The legislation, 1,582 pages in length and unveiled only two nights ago, embodies precisely what many House Republicans have railed against since the Tea Party movement began, a huge bill dropped in the cover of darkness and voted on before lawmakers could possibly have read it.
The conservative political action committee Club for Growth denounced it and said a vote for it would hurt any lawmaker’s conservative scorecard. Heritage Action, the political arm of the Heritage Foundation, castigated it as a profligate budget buster that is returning Washington to its free-spending ways.
“Has Congress learned nothing from the Obamacare disaster?” said Jenny Beth Martin, national coordinator of the Tea Party Patriots. “We need members in the House and the Senate who are willing to keep their campaign promises, stand up for the people and protect Americans from Washington’s tax, borrow, spend and spend and spend mentality.”
The response in the Republican-led House was a collective shrug, with 166 Republicans voting for it and 64 opposing it. The Senate, controlled by Democrats, is expected to pass it easily this week.
“If I started voting how they want me to, versus what I think is right, then they’ve already won,” said Representative Mike Simpson, Republican of Idaho, who is dealing with one of the best-financed Tea Party challenges of this campaign year. “Eh, it is what it is.”
The budget process that is culminating in the passage of the spending bill has ushered in a remarkable marginalization of the Republican far right. After a politically disastrous 16-day government shutdown last fall, the House voted 285 to 144 to reopen the government on Oct. 16. Only 87 Republicans voted yes; 144 voted no.
The legislation that reopened the government set the parameters for a broad budget deal that was again denounced by conservatives. But in December, that deal passed the House 332 to 94, with 169 Republicans backing it.

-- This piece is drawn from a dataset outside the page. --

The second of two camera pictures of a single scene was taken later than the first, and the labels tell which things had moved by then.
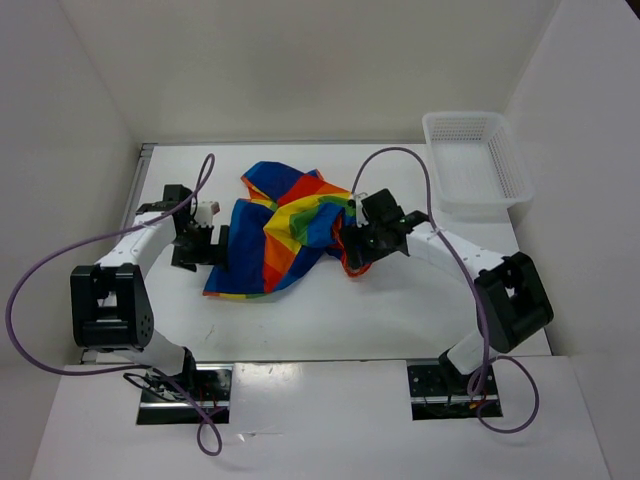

That budget blueprint yielded more than 1,500 pages of fine print.
For the most ardent conservatives, the spending bill passed by the House on Wednesday represented a tangible backslide from fiscal discipline, a $45 billion increase in spending compared with where the budget would have been had House Republicans let another round of automatic spending cuts take effect.
Yet it passed the House with an even greater margin — and even more Republican votes.
“Our people learned a lot of tough lessons in the last year, and I think you’re seeing the tough lessons applied,” said Representative Tom Cole, Republican of Oklahoma.
In the process, Speaker John A. Boehner has reasserted control over his fractious Republican conference, leaving his far-right flank angry and isolated. The speaker’s public and private denunciations of the outside conservative groups have created conditions in which members must choose sides, and they have.
“The Tea Party groups and conservative movement in America gave the speaker his speakership, and I think it’s time for us to be grateful for what these outside groups have done,” said Representative Raúl R. Labrador, Republican of Idaho, who has remained in the Tea Party camp.
But most have aligned with the speaker in what Republican leaders say is a growing realization that incremental moves toward governance are better than the purist, ideological stands demanded by the right.
“We can push large ideas out of the House and say, ‘This is what we feel is the right thing to do,’ but if we’re going to actually move things, they’re going to have to be smaller things,” said Representative James Lankford of Oklahoma, a member of the Republican leadership.
The Heritage Foundation drafted a lengthy to-do list for the huge spending bill, which included prohibiting funds to build a prison in the United States to house detainees from Guantánamo Bay, Cuba; eliminating all money for Vice President Joseph R. Biden Jr.’s cherished high-speed rail projects; cutting the operating budget of the Fish and Wildlife Service; providing money for private school vouchers for the District of Columbia; and significantly reducing the Internal Revenue Service’s budget, with language requiring more oversight of the potential targeting of political groups.
All of those requests — about half the to-do list, in all — were carried out, and yet Heritage Action demanded a “no” vote.
That ideological purity has lost its power.
“They’re going to have their various metrics,” said Representative Greg Walden of Oregon, chairman of the National Republican Congressional Committee. “What we need to be able to do is go home and explain what’s inside the bills and why they matter.”
Chris Chocola, president of the Club for Growth, said Wednesday that his group’s influence had not waned, but that the budget process had highlighted that “we’ve got work to do.”
“We’d love to put ourselves out of business,” he said, “but until you get a majority of economic conservatives, you’ve got to keep fighting.”
That will not sit well with Republicans now more willing to speak out against such groups.
“I hope they spend some time trying to win the United States Senate and working with us when we have a nominee to win the presidency,” Mr. Cole said. “But I don’t think condemning Republicans who are making amazing progress in a challenging environment is the appropriate thing to do.”